***** COLLECTED MATERIAL *****

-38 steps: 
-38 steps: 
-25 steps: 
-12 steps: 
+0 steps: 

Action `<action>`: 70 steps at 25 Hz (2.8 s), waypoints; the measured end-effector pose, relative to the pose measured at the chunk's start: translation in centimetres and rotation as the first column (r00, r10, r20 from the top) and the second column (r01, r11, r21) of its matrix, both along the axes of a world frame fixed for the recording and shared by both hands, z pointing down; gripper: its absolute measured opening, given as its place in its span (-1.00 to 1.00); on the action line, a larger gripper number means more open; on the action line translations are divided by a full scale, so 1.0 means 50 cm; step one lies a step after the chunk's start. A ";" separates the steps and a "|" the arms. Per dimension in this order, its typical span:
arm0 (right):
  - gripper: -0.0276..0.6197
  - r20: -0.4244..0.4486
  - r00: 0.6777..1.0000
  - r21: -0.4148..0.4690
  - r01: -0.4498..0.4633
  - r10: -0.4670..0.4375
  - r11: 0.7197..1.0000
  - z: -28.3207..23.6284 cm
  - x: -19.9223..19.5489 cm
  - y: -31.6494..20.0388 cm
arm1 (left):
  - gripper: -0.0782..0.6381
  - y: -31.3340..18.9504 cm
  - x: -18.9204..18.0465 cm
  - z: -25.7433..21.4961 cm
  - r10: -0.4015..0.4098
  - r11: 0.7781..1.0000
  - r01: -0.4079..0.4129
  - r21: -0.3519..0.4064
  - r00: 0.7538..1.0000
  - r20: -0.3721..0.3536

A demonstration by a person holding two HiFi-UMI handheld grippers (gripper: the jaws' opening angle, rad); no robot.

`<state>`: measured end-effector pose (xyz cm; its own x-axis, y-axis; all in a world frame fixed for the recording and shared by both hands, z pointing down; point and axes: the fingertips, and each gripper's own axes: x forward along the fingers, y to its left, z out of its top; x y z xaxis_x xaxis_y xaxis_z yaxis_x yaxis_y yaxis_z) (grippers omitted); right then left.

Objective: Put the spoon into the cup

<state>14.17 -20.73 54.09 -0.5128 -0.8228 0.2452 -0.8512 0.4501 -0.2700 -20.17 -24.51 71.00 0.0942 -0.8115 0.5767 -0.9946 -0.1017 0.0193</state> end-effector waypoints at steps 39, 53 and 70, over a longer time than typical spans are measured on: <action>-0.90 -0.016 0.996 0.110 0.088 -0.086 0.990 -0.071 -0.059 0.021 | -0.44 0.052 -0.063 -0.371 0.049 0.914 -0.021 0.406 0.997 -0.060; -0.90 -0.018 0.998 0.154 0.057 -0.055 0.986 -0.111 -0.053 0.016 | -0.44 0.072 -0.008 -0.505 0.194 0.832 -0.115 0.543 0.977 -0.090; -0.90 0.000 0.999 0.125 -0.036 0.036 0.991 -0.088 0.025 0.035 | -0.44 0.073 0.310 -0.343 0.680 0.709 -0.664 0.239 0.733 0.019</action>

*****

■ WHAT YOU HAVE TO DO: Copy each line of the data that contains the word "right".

■ SOLVED EXERCISE:
arm0 (right):
`<state>`: measured end-effector pose (xyz cm; its own x-axis, y-axis; all in a world frame fixed for the recording and shared by both hands, z pointing down; point and axes: the fingertips, and each gripper's own axes: x forward along the fingers, y to its left, z out of its top; x y z xaxis_x xaxis_y xaxis_z yaxis_x yaxis_y yaxis_z) (grippers omitted); right then left.

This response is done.